Valentino? No, Iannone. Vince l'altra Italia

MotoGp al Mugello: domina Lorenzo, Dovizioso terzo. Valentino: "Mai così bene sull'asciutto". Stoner fantasma: la gara più brutta. L'abruzzese Andrea Iannone vince in Moto2

Ha vinto Lorenzo, Yamaha, partenza, sorpasso, fuga, dominio e arrivederci e grazie. Al Mugello il Vale ha chiuso quinto, «miglior gara sull'asciutto» ha detto, però è quel che non dice che interesserebbe sapere, il suo futuro. Al Mugello Dovizioso ha azzannato il podio, però dice «il merito non basta, se Yamaha non mi dà una moto ufficiale emigro in Sbk» e allora via un altro.
Purtroppo va così. L'Italia del Gran premio d'Italia non è più l'Italia di quando si vinceva a raffica e si coloravano di tricolore tutti i gradini del podio e c'erano i Rossi e Biaggi e Capirossi e Melandri e, massì, anche il Simoncelli, diamine quanto manca il povero Sic. Non è più quest'Italia sparpagliata e spesso vincente in tutte le classi. Facciamocene una ragione in attesa che il Vale svolti sulla Rossa o emigrando altrove, in attesa che il prossimo anno ricominci a togliersi soddisfazioni con il chiaro obiettivo di vincere, possibilmente tornando a stravincere, glielo auguriamo, per poi salutare tutti nel modo che ha sempre sognato: da dominatore. Facciamocene una ragione, sarà cosa breve la sua, al massimo un paio di stagioni ancora, ma dopo di lui che Italia sarà in MotoGp? Ancora questa?

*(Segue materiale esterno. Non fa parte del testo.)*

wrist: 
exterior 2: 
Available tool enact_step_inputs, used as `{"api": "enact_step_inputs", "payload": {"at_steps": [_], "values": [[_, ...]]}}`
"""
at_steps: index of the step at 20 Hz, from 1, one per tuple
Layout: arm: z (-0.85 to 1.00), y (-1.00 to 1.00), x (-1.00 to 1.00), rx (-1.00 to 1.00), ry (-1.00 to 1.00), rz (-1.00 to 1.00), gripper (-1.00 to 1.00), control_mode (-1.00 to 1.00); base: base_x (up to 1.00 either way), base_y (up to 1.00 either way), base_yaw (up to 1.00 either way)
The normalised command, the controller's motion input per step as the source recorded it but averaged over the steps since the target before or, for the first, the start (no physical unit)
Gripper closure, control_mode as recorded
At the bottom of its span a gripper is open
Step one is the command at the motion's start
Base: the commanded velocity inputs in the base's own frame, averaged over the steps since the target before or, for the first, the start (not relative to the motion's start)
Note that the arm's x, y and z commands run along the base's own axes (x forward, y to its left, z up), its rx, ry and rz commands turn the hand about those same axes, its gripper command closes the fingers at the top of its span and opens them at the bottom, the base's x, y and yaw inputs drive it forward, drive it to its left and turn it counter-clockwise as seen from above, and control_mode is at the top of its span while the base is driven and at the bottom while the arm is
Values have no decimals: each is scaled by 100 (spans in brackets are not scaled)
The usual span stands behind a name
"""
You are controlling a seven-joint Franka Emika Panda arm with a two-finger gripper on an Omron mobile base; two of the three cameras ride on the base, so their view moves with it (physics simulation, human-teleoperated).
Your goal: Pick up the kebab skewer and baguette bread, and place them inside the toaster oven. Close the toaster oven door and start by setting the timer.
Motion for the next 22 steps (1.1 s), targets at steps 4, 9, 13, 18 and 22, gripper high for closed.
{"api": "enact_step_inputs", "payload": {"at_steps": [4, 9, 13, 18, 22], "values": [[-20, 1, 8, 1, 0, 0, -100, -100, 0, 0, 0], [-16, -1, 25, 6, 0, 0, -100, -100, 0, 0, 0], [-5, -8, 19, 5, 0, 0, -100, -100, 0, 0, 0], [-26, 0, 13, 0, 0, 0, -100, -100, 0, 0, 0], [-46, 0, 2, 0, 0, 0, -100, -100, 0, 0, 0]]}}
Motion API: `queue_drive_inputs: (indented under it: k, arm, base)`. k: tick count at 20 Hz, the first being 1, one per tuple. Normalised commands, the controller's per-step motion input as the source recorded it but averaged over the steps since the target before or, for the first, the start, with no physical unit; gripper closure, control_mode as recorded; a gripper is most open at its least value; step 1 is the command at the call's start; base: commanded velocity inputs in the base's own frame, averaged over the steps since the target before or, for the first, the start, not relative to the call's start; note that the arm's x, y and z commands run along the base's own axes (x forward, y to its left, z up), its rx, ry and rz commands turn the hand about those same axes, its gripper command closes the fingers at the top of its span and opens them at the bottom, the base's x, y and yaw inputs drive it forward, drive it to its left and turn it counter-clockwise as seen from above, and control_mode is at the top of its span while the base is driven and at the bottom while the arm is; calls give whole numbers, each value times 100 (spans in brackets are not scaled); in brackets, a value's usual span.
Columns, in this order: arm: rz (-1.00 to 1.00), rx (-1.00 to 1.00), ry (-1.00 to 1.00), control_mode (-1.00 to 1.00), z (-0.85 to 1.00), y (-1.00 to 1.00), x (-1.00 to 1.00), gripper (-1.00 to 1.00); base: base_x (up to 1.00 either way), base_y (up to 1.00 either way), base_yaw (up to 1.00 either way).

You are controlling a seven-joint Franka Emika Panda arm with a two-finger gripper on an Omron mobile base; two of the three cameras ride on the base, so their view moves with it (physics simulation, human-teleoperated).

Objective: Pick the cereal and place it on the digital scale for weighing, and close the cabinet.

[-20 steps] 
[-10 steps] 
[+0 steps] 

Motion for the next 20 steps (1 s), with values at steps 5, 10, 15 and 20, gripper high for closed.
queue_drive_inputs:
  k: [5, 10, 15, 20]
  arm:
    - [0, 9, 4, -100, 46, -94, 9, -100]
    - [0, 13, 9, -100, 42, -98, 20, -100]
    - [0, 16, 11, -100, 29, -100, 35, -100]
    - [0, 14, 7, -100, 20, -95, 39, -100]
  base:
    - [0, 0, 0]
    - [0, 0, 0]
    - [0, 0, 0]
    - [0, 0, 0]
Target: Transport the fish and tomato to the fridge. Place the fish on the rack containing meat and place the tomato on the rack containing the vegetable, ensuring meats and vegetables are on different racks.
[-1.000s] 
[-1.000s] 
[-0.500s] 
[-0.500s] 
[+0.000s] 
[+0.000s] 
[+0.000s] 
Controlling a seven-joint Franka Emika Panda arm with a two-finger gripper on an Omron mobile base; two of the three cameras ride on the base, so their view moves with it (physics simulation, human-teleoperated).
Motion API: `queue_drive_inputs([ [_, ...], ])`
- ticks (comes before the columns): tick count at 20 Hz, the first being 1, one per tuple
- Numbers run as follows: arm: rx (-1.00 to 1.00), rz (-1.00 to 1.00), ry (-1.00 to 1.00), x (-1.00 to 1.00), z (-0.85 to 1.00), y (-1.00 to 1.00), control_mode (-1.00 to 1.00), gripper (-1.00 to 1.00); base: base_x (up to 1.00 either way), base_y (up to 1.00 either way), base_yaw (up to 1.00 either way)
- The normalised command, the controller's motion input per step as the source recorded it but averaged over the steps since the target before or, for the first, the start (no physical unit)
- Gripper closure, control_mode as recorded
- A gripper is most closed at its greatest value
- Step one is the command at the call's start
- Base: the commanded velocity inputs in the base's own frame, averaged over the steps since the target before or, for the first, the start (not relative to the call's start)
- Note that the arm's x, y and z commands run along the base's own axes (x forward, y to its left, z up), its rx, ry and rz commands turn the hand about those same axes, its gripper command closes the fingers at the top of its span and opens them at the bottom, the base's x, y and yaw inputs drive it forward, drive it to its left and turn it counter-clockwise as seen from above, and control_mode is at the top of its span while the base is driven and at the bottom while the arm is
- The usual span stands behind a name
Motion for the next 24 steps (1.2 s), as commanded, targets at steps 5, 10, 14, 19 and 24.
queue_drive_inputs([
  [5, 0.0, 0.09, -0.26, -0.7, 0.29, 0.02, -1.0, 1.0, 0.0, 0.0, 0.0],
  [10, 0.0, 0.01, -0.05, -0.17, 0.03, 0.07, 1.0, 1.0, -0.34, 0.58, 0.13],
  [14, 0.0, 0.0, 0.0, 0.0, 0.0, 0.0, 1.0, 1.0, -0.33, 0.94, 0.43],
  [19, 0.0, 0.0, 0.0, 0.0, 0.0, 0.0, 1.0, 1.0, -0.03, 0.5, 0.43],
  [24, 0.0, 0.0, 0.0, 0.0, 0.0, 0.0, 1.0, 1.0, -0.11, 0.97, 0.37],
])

Meno male che stavolta c'è l'Italia di Iannone in Moto2, ottimo pilota che forse non è un fuoriclasse o forse sì, però di certo sconta il disinteresse con cui i media per primi, ma anche i tifosi, suvvia, ammettiamolo, seguono le altre classi. Perché la new generation di chi racconta le moto e di che le ama e tifa non è più quella dura e pura del passato, quella che in un modo o nell'altro, nella classe regina, gioiva per i fasti di Agostini, per Lucchinelli, per Uncini, per le imprese spot di Cadalora nelle classi regine, però sapeva tenere gli occhi e il cuore ben puntati anche sulle piccole e faceva titoloni e s'emozionava e si spellava di applausi se un Gresini vinceva in 125, se spuntava un Capirossi con foulard al collo, se Biaggi diventava corsaro nero in 250, se un folletto Robin Hood delle piste sbocciava e si chiamava Valentino Rossi e Rossifumi e correva in 125 lungagnone com'era.

Per cui bravo il Dovi terzo, però Andrea Iannone ha vinto il Gp d'Italia. E Romano Fenati ha chiuso secondo in Moto3. Quando una vita fa vincevano Biaggi e Capirossi nel motomondiale e c'era un tal Mick Doohan che dominava in 500, quanto ci siamo spellati le mani per Max e Loris e anche il primo Valentino sulle piccole, snobbando i trionfi dell'australiano? Torniamo a farlo. Eravamo felici dei nostri eroi sulle piccole. Ricominciamo ad esserlo. Fa bene a noi. Lo dobbiamo a loro.